Pendant trente-deux mois cette vigilance arrêta le danger ; mais en mars 1851, à la grande marée d'équinoxe, faute de bras pour fermer les brèches qui s'ouvraient de toutes parts, les digues furent emportées, et cette habitation, naguère si belle, devint un grand lac d'eau salée. Paul travaillait à réparer le désastre, lorsqu'il apprit avec surprise que sa noble conduite excitait à Cayenne l'admiration générale, que le gouverneur venait de lui décerner un prix comme au plus méritant travailleur de la colonie, et qu'à ce prix était attaché, en vertu du décret d'émancipation, le droit de faire élever un de ses fils, comme boursier, dans un collège. Aussitôt la pensée lui vint de faire porter cette faveur, non sur son propre enfant, mais sur le fils de celle qu'il appelait encore sa maîtresse et que depuis trois ans, il servait sans salaire. Ce n'est pas tout : connaissant la détresse de cette famille, il demanda que le trousseau du jeune élève fut payé avec les six cents francs auxquels lui donnait droit le prix qu'il avait obtenu. Faire un si noble usage de cette récompense, c'était s'en montrer deux fois digne.

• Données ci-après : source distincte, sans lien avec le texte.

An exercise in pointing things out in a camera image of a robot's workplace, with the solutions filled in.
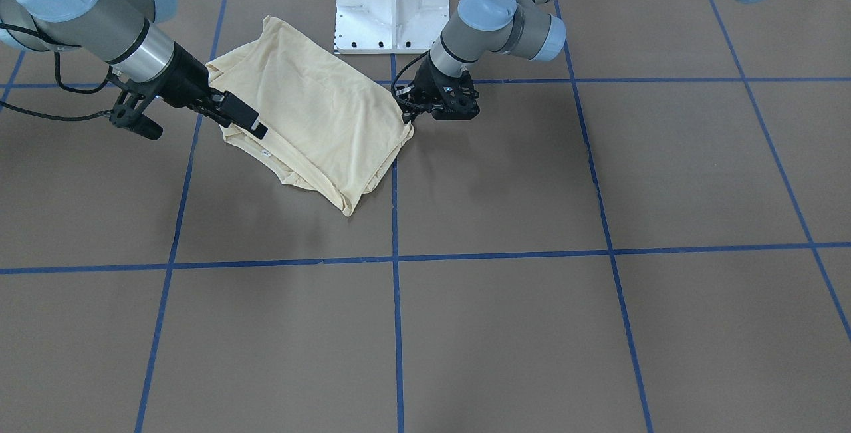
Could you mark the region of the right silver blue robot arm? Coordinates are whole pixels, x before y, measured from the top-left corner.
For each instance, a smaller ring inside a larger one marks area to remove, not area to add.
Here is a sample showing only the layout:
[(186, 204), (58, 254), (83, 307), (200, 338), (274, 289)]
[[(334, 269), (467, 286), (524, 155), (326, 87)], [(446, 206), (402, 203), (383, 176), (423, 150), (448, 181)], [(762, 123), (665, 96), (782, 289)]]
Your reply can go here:
[(267, 127), (258, 112), (236, 94), (210, 87), (207, 67), (161, 30), (176, 11), (177, 0), (2, 0), (2, 42), (52, 52), (55, 81), (61, 79), (61, 52), (86, 49), (104, 61), (104, 82), (120, 94), (100, 116), (147, 139), (162, 135), (144, 114), (157, 98), (263, 138)]

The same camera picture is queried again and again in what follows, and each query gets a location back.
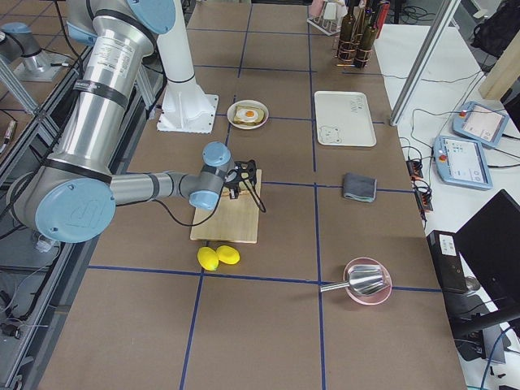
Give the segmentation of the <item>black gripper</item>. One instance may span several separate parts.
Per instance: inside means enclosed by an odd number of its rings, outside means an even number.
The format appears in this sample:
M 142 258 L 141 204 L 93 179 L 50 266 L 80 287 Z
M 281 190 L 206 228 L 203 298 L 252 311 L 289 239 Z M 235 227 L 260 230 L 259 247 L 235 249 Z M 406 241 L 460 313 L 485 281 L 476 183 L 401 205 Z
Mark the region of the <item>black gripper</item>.
M 225 181 L 225 188 L 240 189 L 242 181 L 243 181 L 242 174 L 238 170 L 231 170 L 227 174 L 227 179 Z

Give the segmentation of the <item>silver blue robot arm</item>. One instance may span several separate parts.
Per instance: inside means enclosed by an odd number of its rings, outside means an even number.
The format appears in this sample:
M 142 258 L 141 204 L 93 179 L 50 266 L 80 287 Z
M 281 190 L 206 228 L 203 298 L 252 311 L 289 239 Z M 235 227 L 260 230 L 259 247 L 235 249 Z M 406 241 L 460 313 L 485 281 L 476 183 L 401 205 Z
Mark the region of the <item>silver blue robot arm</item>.
M 111 223 L 119 205 L 182 197 L 214 210 L 235 166 L 229 149 L 214 141 L 196 175 L 111 173 L 108 164 L 142 60 L 159 54 L 167 78 L 159 127 L 209 132 L 218 98 L 197 84 L 178 1 L 70 1 L 67 27 L 92 52 L 73 87 L 75 106 L 62 137 L 40 167 L 9 189 L 9 214 L 43 236 L 88 241 Z

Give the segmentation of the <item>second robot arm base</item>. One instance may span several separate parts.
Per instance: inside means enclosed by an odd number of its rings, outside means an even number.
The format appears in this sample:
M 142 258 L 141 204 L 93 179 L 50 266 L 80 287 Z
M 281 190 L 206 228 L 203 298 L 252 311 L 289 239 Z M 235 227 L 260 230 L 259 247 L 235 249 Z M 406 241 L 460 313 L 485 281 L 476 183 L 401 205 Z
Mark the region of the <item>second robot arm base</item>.
M 59 70 L 68 65 L 64 55 L 45 52 L 27 24 L 4 24 L 1 26 L 1 61 L 10 66 L 19 59 L 21 63 L 14 73 L 22 81 L 51 82 Z

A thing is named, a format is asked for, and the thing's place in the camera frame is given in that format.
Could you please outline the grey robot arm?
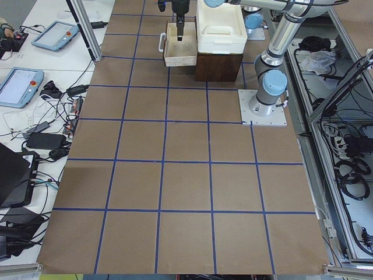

Aussi l'Académie française, sur les instances du gouverneur et de toutes les autorités de la Guyane, décerne-t-elle un prix nouveau au lauréat de la colonie. Ce n'est pas seulement pour nos possession d'outre-mer qu'il est utile et opportun d'honorer de tels actes, l'exemple en est bon partout. Cet affranchi de la veille a trouvé dans son cœur une science que n'apprennent pas toujours ceux-là même qui ont reçu de leurs pères le noble don de la liberté. Il a compris qu'en l'émancipant, on ne l'exemptait point d'être fidèle, laborieux, reconnaissant. Il n'est sorti de la servitude que pour s'élever au devoir.